C’est avec cette première biographie, consacrée à un
braqueur hors du commun, que Philippe Jaenada allait entamer un tournant dans
son parcours littéraire. Délaissant l’univers purement romanesque parsemé de
réflexions faisant référence à ses propres expériences, il allait désormais se
consacrer à explorer en profondeur les dessous d’affaires sanglantes où
trempèrent des personnages à tous points exceptionnels. Une approche comme
autant de prétextes à mener un travail d’enquête de bénédictin conduisant à des
conclusions radicalement différentes de celles formulées par la puissance
publique pour l’opinion publique au moment où ces différentes affaires furent
révélées et jugées.
Si un écrivain s’était aventuré à imaginer un personnage
romanesque collant à la vie de Sulak, il est probable qu’on lui aurait reproché
un manque de réalisme et une tendance coupable à l’exagération. Pourtant,
l’homme exista et il fallait le talent d’un Philippe Jaenada pour en rendre
compte.
Séducteur absolu, possédant un magnétisme capable de
subjuguer n’importe qui, Sulak, jeune homme surdoué mais mal encadré, pensa
d’abord trouver sa voie dans la Légion. Il s’y fit vite remarquer pour ses
multiples qualités avant qu’un malheureux concours de circonstance ne l’en
écarte à tout jamais. C’est alors que sa vie bascula. Flambeur et toujours en
manque d’argent, il enchaîna les braquages de supermarchés d’abord avant de
s’attaquer aux joaillers et bijouteries de luxe. Préparant ses casses avec
minutie, accompagné d’un bras droit qui contrôlait la mafia yougoslave
parisienne, il avait pour marque de fabrique la rapidité, le sang-froid et
l’absence de toute violence. Son audace lui valut de devenir l’ennemi public
numéro un, narguant toutes les polices de France.
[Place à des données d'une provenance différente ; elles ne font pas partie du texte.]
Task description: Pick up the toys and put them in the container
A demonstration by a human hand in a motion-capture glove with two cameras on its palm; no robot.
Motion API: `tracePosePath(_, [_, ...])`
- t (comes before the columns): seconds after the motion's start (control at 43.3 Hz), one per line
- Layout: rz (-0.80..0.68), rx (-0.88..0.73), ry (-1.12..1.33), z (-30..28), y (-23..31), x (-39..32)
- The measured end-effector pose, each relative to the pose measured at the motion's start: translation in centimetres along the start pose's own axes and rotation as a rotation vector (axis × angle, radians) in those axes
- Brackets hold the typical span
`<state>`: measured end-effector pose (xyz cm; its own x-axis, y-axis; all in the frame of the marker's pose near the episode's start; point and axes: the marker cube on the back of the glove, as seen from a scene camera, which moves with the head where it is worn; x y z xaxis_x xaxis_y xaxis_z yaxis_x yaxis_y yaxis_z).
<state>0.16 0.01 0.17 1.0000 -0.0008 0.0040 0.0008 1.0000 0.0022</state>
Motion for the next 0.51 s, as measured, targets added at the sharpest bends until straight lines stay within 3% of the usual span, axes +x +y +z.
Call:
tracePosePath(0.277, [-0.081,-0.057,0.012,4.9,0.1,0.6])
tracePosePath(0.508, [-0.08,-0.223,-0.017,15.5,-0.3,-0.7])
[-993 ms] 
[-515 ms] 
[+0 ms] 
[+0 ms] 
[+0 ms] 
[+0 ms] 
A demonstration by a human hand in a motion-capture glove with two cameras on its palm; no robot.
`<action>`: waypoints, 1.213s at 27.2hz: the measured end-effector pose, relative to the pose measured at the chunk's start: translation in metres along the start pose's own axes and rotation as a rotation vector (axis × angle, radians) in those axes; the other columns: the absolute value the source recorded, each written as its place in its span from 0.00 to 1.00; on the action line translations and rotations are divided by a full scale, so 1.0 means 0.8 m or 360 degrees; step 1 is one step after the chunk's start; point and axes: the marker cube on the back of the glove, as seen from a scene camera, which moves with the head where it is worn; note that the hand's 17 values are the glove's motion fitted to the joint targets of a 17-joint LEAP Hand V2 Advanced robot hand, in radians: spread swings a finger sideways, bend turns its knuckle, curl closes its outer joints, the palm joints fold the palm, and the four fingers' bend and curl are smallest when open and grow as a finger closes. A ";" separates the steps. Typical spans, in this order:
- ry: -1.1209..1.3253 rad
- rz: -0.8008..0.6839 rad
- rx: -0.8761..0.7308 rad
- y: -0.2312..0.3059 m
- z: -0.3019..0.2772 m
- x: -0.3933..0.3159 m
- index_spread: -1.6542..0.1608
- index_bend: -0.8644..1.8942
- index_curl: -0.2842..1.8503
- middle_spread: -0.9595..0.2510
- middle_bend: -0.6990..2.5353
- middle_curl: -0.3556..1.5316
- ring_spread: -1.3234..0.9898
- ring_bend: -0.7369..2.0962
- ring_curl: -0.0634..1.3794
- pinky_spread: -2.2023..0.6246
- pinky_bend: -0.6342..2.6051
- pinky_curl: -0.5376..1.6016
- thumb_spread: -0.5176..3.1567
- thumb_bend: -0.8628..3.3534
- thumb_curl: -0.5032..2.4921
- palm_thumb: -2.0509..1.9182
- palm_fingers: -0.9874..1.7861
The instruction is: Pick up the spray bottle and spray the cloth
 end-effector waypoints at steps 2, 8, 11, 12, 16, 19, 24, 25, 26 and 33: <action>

En éternelle cavale avec sa compagne Thalie, une jeune femme
de bonne famille tombée folle amoureuse d’un homme qui l’avait dans la peau,
ils firent la une des gazettes et des commissariats pendant toutes les années quatre-vingts.
Évadé une première fois de manière spectaculaire, il
renouvela son exploit en faisant évader un camarade à qui il avait promis de le
faire sortir. Mais la chance insolente finit par tourner casaque sous les coups
de butoir d’une police sur les nerfs et bien décidée à mettre un terme aux
exploits bravaches d’un type qui la ridiculisaient quelque peu. Arrêté par
hasard de façon rocambolesque, il allait mourir dans des circonstances plus que
troubles lors de son ultime tentative d’évasion.
On sent tout au long de l’enquête de l’auteur l’attachement
et le respect, teinté d’un brin d’admiration, pour un jeune homme qui avait
tout pour réussir : la beauté, le charme, l’audace, le leadership. Malmené
dans sa jeunesse, très vite révolté par les scandales politiques et les abus
engendrés par l’argent, Sulak tomba dans la délinquance tant comme un moyen de
gagner sa vie que, surtout, une manière de faire un pied de nez à une société
qu’il honnissait de plus en plus. Même si l’on ne trouve pas avec cette
première biographie la profondeur des deux suivantes, doublée de cet humour
inimitable où les réflexions et expériences de l’auteur font office de
croustillants commentaires autour d’une montagne de tragique, Sulak n’en reste
pas moins un très bon livre à (re)découvrir.